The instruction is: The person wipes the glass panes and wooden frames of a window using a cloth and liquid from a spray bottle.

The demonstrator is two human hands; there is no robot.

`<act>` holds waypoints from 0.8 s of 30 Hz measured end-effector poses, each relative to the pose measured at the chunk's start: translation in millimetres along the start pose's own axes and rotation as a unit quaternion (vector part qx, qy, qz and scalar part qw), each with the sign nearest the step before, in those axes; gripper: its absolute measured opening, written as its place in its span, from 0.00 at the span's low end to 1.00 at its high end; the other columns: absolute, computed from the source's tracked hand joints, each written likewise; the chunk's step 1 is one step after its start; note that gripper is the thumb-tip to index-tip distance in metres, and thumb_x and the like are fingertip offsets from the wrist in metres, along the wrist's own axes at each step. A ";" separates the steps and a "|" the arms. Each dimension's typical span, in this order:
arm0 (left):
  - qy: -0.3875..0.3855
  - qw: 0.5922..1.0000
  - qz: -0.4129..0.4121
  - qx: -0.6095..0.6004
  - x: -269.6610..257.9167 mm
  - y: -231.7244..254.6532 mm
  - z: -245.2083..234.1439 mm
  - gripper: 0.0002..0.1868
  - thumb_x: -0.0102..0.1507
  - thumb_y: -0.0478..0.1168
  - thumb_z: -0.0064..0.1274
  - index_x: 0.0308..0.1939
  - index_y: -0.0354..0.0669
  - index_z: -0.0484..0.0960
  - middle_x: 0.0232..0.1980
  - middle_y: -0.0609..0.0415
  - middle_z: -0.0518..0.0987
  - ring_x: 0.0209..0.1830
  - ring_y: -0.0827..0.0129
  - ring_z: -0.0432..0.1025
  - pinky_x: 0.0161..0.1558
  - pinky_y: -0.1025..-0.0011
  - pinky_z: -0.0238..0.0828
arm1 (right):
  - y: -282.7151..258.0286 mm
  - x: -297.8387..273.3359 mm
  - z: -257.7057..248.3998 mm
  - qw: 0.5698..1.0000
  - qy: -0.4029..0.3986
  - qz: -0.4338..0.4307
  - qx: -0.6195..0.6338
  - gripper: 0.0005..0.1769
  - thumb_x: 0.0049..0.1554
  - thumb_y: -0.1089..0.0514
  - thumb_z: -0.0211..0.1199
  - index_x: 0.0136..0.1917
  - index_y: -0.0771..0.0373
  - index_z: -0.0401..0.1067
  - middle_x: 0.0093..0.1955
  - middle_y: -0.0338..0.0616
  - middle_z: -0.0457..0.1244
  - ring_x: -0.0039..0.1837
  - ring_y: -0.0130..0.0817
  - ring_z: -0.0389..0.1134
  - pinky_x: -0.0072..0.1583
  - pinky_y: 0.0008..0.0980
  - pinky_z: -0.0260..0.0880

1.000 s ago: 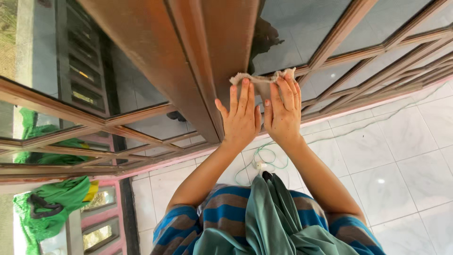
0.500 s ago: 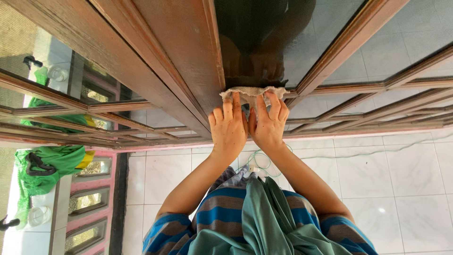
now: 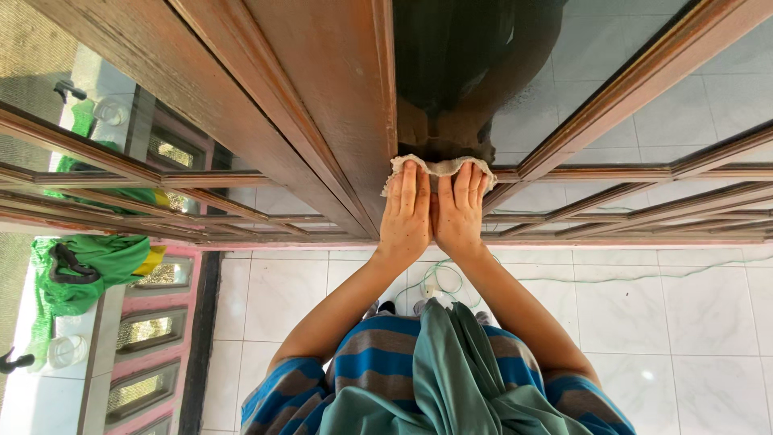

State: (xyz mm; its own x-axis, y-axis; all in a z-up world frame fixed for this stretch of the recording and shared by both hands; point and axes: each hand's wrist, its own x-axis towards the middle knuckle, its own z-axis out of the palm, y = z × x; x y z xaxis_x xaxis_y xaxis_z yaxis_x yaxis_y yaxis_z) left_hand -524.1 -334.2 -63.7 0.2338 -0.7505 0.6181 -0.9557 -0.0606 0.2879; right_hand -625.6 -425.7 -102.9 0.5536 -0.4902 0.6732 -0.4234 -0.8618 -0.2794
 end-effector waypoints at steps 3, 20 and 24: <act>-0.002 0.997 0.027 0.069 13.6 -2.5 -7.8 0.26 0.71 0.38 0.44 0.71 0.28 0.71 0.81 0.39 0.57 0.82 0.47 0.51 0.79 0.50 0.50 | 10.5 15.1 1.4 1.000 -0.012 0.003 -0.015 0.29 0.65 0.55 0.55 0.76 0.72 0.62 0.80 0.74 0.43 0.78 0.76 0.45 0.75 0.72 0.43; 0.137 0.955 0.072 0.252 168.5 28.5 -162.3 0.23 0.78 0.38 0.35 0.77 0.40 0.70 0.85 0.54 0.48 0.87 0.60 0.28 0.74 0.35 0.06 | -45.7 215.8 -150.1 0.983 0.087 -0.119 -0.113 0.28 0.70 0.54 0.52 0.80 0.66 0.64 0.85 0.56 0.45 0.86 0.58 0.38 0.82 0.63 0.31; 0.133 0.963 0.071 0.224 180.6 39.9 -155.7 0.23 0.78 0.40 0.37 0.77 0.37 0.69 0.86 0.48 0.51 0.88 0.58 0.37 0.76 0.34 0.11 | -37.2 218.2 -163.9 0.982 0.090 -0.119 -0.114 0.29 0.71 0.54 0.51 0.82 0.66 0.62 0.86 0.54 0.44 0.87 0.56 0.37 0.82 0.61 0.30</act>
State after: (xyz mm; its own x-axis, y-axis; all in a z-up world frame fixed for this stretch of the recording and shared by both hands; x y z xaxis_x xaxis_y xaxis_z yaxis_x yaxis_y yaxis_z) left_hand -492.2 -369.8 173.4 0.0757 -0.5809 0.8104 -0.9489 -0.2918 -0.1205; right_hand -606.6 -479.2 166.6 0.5297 -0.2296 0.8165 -0.4575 -0.8880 0.0471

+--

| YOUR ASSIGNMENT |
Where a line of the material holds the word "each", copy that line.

| OUTPUT FOR THIS EXERCISE |
`<act>` holds waypoints from 0.8 s of 30 Hz measured end-effector poses, each relative to the pose measured at the chunk's start: translation in millimetres along the start pose's own axes and rotation as a unit quaternion (vector part qx, qy, qz and scalar part qw), each with the sign nearest the step before, in those axes; gripper: its absolute measured opening, written as its place in its span, from 0.00 at the span's low end to 1.00 at its high end; the other columns: absolute, computed from the source's tracked hand joints, each written likewise; the chunk's step 1 is one step after its start; note that gripper is the thumb-tip to index-tip distance in metres, and thumb_x and the like are fingertip offsets from the wrist in metres, along the wrist's own axes at each step. A ";" separates the steps and a "|" the arms. Each dimension's typical span, in this order:
State: (xyz mm; its own x-axis, y-axis; all in a z-up world frame fixed for this stretch of the recording and shared by both hands; point and axes: each hand's wrist, its own x-axis towards the middle knuckle, its own z-axis out of the palm, y = z × x; x y z xaxis_x xaxis_y xaxis_z yaxis_x yaxis_y yaxis_z) left_hand -524.1 -334.2 -63.7 0.2338 -0.7505 0.6181 -0.9557 -0.0606 0.2879; right_hand -625.6 -425.7 -102.9 0.5536 -0.4902 0.6732 -0.4234 -0.8618 -0.2794

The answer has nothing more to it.